Source data:
────

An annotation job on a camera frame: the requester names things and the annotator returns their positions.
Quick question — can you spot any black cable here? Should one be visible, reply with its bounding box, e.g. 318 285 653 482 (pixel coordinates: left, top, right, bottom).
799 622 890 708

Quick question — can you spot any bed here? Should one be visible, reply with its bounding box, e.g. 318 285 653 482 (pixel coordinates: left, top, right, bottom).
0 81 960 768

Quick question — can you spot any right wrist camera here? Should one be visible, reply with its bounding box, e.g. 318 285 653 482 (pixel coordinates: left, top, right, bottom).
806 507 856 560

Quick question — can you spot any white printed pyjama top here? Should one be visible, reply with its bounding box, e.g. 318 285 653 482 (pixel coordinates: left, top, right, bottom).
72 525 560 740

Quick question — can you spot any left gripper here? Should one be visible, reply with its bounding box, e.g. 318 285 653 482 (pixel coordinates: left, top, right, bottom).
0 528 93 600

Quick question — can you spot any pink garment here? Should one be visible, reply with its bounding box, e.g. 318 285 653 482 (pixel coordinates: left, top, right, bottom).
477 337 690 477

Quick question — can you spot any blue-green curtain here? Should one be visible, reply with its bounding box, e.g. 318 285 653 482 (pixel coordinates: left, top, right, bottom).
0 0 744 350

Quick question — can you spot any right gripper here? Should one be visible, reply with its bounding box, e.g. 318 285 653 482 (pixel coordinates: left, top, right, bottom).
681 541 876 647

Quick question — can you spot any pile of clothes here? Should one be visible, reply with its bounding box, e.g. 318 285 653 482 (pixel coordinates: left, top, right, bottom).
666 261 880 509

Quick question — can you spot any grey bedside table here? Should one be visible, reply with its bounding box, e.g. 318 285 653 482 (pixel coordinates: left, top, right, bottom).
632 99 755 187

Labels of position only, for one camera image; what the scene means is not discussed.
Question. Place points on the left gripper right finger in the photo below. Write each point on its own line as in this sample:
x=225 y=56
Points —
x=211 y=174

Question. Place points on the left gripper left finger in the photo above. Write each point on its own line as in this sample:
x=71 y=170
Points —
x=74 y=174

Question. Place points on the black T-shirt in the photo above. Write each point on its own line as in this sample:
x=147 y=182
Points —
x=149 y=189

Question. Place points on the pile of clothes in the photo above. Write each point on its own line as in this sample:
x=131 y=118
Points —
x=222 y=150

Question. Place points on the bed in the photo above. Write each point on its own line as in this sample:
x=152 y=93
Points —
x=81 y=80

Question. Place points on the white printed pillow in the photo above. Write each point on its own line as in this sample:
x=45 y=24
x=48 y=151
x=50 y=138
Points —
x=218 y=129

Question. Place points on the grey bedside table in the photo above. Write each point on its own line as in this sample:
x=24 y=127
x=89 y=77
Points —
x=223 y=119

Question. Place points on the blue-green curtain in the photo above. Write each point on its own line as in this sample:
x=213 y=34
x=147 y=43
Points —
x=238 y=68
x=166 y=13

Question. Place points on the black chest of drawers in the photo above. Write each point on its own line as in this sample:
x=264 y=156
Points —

────

Activity
Set down each entry from above once more, exactly as written.

Problem solution
An annotation job on a camera frame: the requester names things and the annotator returns their positions.
Quick question — can you spot any black cable here? Should one be visible, reply with its bounding box, e.g. 318 285 653 482 (pixel coordinates: left, top, right, bottom).
799 622 890 708

Quick question — can you spot any bed here? Should one be visible, reply with its bounding box, e.g. 318 285 653 482 (pixel coordinates: left, top, right, bottom).
0 81 960 768

Quick question — can you spot any right wrist camera here? Should one be visible, reply with its bounding box, e.g. 318 285 653 482 (pixel coordinates: left, top, right, bottom).
806 507 856 560

Quick question — can you spot any white printed pyjama top here? Should one be visible, reply with its bounding box, e.g. 318 285 653 482 (pixel coordinates: left, top, right, bottom).
72 525 560 740

Quick question — can you spot any left gripper here? Should one be visible, reply with its bounding box, e.g. 318 285 653 482 (pixel coordinates: left, top, right, bottom).
0 528 93 600

Quick question — can you spot any pink garment here? Should one be visible, reply with its bounding box, e.g. 318 285 653 482 (pixel coordinates: left, top, right, bottom).
477 337 690 477

Quick question — can you spot any blue-green curtain here? Should one be visible, reply with its bounding box, e.g. 318 285 653 482 (pixel coordinates: left, top, right, bottom).
0 0 744 350

Quick question — can you spot any right gripper here? Should one be visible, reply with its bounding box, e.g. 318 285 653 482 (pixel coordinates: left, top, right, bottom).
681 541 876 647

Quick question — can you spot any pile of clothes here? Should one be visible, reply with its bounding box, e.g. 318 285 653 482 (pixel coordinates: left, top, right, bottom).
666 261 880 509

Quick question — can you spot any grey bedside table here? Should one be visible, reply with its bounding box, e.g. 318 285 653 482 (pixel coordinates: left, top, right, bottom).
632 99 755 187

Labels of position only, for one camera image; what the scene means is not discussed.
Question. Place points on the left gripper right finger in the photo below. Write each point on its own line as in this sample:
x=225 y=56
Points —
x=211 y=174

Question. Place points on the left gripper left finger in the photo above. Write each point on its own line as in this sample:
x=71 y=170
Points —
x=74 y=174

Question. Place points on the black T-shirt in the photo above. Write each point on its own line as in this sample:
x=147 y=182
Points —
x=149 y=189

Question. Place points on the pile of clothes in the photo above. Write each point on its own line as in this sample:
x=131 y=118
Points —
x=222 y=150

Question. Place points on the bed in the photo above. Write each point on its own line as in this sample:
x=152 y=93
Points —
x=81 y=80

Question. Place points on the white printed pillow in the photo above. Write each point on its own line as in this sample:
x=45 y=24
x=48 y=151
x=50 y=138
Points —
x=218 y=129

Question. Place points on the grey bedside table in the photo above. Write each point on its own line as in this sample:
x=24 y=127
x=89 y=77
Points —
x=223 y=119

Question. Place points on the blue-green curtain in the photo above. Write each point on its own line as in this sample:
x=213 y=34
x=147 y=43
Points —
x=238 y=68
x=166 y=13

Question. Place points on the black chest of drawers in the photo above. Write each point on its own line as in this sample:
x=264 y=156
Points —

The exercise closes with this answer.